The company last week filed for Chapter 11 bankruptcy as it attempts to reorganize the business. Exide said it is looking to sell all or a portion of the company assets.
Exide says a federal bankruptcy judge in Delaware last week granted the company first-day motions, which allows the company to continue to operate, pay employees and provide health benefits and to pay suppliers.
In the notice to the state, Exide said if it does not find a buyer, it may be “forced to conduct reductions-in-force or plant closings.”
Even if there is a buyer, Exide said the new owner could choose to cease operations and close the plant.
Exide said if layoffs occur, they could begin as early as the week of July 21. But for now, a company spokesperson says it continues to operate as usual.

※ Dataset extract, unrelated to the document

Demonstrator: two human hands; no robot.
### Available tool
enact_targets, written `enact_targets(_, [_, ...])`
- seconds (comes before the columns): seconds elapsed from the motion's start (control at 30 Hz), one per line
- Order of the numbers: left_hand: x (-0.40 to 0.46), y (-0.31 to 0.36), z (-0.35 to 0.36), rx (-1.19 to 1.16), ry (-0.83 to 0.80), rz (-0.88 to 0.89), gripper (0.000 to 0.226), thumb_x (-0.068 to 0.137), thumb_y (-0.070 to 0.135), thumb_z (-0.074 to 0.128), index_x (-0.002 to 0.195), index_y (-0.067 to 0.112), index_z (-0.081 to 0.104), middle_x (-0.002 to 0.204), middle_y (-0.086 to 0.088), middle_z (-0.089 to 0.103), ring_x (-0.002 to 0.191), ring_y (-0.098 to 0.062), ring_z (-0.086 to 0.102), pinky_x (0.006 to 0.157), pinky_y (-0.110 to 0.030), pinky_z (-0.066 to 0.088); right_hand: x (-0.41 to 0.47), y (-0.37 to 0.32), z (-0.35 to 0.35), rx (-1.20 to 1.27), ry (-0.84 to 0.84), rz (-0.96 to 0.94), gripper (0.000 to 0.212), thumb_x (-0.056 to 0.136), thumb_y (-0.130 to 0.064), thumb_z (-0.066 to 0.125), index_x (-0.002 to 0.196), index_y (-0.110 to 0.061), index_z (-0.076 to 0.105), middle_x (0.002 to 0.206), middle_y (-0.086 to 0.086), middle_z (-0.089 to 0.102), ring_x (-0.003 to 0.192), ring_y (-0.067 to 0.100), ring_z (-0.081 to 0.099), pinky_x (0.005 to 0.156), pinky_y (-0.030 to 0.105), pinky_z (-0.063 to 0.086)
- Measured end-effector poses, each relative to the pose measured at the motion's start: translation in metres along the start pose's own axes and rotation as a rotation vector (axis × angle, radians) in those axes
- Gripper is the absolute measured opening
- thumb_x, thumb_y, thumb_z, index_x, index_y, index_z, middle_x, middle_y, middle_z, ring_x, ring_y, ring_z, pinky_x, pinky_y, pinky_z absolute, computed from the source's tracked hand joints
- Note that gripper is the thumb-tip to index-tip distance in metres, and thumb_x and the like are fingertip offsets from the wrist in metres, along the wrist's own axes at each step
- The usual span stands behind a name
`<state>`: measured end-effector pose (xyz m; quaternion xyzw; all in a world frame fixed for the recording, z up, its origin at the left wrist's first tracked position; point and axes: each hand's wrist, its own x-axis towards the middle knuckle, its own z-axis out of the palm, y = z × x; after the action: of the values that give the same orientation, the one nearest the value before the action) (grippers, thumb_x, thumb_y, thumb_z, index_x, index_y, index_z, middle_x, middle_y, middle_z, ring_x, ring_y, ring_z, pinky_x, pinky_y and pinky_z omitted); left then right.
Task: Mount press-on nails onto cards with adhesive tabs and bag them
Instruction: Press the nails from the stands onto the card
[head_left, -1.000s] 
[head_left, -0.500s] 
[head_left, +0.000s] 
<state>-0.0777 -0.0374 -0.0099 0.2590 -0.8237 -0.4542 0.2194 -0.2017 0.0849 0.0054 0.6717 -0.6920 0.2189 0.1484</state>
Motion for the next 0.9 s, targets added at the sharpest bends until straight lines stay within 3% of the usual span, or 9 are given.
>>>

“Our Board of Directors determined that, given the continued, unsustainable impact on our cost structure resulting from legacy liabilities in North America, and in light of the global economic COVID-19 slowdown that has amplified these pressures, a sale of our North American operations through a court-supervised process provides the best opportunity to continue delivering high-quality energy storage solutions and service to our customers,” said Tim Vargo, chairman, president, and chief executive officer of Exide in a news release.
Vargo said the bankruptcy and probable sale does not include its European, African, or Asian operations.
The Muncie facility recycles spent lead batteries. Recovered materials are shipped to its manufacturing plants to produce new batteries.